* [What needs to be done]:
Within the records below, find each line with the word "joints" and copy it out.

[Data records]
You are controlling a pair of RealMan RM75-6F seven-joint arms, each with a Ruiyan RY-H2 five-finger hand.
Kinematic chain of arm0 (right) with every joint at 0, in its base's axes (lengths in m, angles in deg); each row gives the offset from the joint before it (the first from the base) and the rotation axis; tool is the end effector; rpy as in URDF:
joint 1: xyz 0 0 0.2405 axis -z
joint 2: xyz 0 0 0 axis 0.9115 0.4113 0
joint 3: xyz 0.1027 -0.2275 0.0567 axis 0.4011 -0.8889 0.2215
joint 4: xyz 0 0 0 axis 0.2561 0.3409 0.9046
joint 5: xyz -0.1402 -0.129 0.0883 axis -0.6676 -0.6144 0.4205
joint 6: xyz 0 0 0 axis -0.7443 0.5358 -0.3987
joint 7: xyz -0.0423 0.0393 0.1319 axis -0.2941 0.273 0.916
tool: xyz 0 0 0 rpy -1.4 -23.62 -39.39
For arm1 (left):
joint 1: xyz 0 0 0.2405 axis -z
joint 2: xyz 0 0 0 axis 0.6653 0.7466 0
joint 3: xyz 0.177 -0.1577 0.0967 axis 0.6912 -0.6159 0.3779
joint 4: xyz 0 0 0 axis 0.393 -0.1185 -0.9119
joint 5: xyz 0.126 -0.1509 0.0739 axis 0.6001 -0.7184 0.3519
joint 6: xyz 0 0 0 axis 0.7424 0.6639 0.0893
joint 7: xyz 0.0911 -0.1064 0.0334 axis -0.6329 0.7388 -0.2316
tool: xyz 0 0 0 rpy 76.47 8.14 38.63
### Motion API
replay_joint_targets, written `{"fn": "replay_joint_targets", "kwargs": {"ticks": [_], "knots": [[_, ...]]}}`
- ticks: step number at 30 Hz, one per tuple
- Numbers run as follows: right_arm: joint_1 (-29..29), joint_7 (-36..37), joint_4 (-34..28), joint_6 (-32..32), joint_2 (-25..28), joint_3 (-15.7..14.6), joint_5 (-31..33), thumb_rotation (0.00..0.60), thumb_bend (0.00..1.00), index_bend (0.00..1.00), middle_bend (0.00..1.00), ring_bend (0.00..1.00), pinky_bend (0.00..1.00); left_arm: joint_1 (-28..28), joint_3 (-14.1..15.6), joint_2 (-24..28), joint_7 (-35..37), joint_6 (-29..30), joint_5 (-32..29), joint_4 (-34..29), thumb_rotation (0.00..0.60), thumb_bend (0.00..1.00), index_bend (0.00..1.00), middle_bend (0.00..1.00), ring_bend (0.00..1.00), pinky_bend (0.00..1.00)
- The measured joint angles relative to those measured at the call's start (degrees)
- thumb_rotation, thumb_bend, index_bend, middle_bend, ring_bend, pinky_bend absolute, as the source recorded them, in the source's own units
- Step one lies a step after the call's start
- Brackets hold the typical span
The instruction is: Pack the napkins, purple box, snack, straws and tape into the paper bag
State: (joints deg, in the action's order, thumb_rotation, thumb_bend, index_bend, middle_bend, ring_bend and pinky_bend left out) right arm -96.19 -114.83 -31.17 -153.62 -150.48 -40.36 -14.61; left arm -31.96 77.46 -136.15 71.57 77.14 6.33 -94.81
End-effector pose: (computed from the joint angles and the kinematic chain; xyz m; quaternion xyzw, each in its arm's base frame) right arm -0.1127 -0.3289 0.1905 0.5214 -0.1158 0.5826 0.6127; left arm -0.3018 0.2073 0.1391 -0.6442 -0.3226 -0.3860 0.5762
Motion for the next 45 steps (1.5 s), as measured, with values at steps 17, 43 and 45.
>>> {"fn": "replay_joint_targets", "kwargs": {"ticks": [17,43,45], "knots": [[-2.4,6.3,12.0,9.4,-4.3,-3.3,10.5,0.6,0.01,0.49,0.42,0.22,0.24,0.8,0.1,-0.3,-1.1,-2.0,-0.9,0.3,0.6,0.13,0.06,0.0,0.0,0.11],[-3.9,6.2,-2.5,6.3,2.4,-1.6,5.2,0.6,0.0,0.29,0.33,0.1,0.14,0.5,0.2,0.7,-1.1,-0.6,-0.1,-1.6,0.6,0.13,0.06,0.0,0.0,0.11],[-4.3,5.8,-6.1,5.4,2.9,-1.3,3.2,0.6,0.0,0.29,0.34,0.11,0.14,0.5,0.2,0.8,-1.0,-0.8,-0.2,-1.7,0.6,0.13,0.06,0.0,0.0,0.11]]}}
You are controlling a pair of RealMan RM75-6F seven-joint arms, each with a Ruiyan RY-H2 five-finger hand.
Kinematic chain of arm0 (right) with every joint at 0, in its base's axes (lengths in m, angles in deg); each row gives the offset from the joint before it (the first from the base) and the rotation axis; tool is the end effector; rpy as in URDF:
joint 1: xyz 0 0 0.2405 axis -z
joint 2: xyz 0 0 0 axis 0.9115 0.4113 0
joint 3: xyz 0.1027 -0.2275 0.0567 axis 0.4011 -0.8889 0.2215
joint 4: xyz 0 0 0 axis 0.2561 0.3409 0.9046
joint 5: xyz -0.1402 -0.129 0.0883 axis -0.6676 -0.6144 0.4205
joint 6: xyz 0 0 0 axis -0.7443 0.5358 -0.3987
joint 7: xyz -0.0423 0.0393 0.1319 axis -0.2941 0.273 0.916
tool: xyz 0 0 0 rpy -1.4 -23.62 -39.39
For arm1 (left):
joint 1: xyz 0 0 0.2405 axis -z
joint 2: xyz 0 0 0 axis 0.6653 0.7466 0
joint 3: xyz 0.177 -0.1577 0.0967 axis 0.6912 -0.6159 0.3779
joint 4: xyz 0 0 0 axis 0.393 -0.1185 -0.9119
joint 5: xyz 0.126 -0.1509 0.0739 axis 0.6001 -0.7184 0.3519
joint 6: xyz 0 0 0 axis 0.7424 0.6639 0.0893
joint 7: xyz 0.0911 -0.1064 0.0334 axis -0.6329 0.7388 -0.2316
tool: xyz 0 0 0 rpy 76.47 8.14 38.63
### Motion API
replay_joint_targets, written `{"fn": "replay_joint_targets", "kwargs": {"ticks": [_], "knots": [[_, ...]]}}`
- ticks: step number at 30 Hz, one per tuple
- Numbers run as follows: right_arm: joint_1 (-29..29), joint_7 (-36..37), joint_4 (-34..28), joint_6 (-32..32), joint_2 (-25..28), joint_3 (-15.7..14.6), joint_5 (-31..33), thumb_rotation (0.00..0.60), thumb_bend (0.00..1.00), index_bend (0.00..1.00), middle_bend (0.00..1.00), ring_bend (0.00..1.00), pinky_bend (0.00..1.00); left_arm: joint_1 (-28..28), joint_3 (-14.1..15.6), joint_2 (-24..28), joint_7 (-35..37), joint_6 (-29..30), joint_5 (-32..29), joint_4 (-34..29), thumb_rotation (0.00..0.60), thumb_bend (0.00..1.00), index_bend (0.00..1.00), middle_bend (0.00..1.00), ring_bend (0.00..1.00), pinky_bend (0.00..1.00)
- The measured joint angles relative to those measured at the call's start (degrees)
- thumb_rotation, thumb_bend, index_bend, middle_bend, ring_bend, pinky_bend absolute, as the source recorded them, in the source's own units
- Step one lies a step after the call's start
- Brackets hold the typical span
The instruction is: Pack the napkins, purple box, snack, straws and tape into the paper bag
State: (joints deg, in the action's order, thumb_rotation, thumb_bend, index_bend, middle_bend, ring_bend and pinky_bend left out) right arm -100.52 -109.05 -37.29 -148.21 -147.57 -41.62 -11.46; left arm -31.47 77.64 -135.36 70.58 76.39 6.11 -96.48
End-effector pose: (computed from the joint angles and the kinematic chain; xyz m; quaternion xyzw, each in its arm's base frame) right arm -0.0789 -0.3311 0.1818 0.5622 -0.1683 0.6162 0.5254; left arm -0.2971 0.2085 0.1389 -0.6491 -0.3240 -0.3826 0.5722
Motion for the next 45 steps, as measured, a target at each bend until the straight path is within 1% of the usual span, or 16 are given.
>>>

* [Completed task]:
State: (joints deg, in the action's order, thumb_rotation, thumb_bend, index_bend, middle_bend, ring_bend and pinky_bend left out) right arm -96.19 -114.83 -31.17 -153.62 -150.48 -40.36 -14.61; left arm -31.96 77.46 -136.15 71.57 77.14 6.33 -94.81
State: (joints deg, in the action's order, thumb_rotation, thumb_bend, index_bend, middle_bend, ring_bend and pinky_bend left out) right arm -100.52 -109.05 -37.29 -148.21 -147.57 -41.62 -11.46; left arm -31.47 77.64 -135.36 70.58 76.39 6.11 -96.48

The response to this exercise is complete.